Neural network-based formula for shear capacity prediction of one-way slabs under concentrated loads

According to the current codes and guidelines, shear assessment of existing reinforced concrete slab bridges sometimes leads to the conclusion that the bridge under consideration has insufficient shear capacity. The calculated shear capacity, however, does not consider the transverse redistribution capacity of slabs, and thus leads to overly conservative values. While mechanics-based models have attempted to describe the problem of one-way shear in concrete slabs under concentrated loads, this problem is still not fully understood.
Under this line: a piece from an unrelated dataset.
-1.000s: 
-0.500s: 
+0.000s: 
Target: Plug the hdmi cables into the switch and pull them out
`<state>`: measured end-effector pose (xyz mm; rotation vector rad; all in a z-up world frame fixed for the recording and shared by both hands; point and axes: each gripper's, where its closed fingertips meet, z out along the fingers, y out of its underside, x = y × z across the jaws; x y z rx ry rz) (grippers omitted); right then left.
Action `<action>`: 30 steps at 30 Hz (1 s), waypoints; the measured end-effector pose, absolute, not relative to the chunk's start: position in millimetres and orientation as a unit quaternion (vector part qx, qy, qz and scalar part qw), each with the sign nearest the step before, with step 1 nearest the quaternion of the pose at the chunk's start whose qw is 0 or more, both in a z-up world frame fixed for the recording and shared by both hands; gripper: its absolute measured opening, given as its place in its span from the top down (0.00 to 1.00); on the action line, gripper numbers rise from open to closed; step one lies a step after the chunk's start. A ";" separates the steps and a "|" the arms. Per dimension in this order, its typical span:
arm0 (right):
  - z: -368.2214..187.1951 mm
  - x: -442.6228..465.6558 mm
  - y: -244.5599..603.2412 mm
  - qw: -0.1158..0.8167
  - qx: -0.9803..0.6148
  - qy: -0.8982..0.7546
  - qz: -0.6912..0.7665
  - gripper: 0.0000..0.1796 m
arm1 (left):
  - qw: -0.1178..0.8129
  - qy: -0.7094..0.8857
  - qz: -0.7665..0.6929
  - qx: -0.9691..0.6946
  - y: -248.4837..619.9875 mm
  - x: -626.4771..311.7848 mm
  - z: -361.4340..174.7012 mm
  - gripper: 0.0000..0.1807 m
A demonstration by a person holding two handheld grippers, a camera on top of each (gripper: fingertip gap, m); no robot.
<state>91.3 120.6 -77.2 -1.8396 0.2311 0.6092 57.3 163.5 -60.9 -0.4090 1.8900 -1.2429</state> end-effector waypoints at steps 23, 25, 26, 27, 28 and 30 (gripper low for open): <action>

Therefore, this paper proposes an artificial neural network (ANN)-based formula to come up with estimates of the shear capacity of one-way reinforced concrete slabs under a concentrated load that are as good as possible based on 287 test results obtained from the literature. The methods used for this purpose are: (i) the development of the database with experimental results from the literature, and (ii) the development of the ANN-based matrix formulation. For the latter purpose, many thousands of ANN models were generated, based on 475 distinct combinations of fifteen typical ANN features. The proposed “optimal” model yields maximum and mean relative errors of 0.0% for the 287 datapoints. Moreover, it was illustrated to clearly outperform (mean V_test / V_ANN = 1.00) the Eurocode 2 provisions (mean V_E,EC / V_R,c = 1.59) for that dataset. A step-by-step assessment scheme for reinforced concrete slab bridges by means of the ANN-based model is also proposed in this work, which results in an improvement of the current assessment procedures.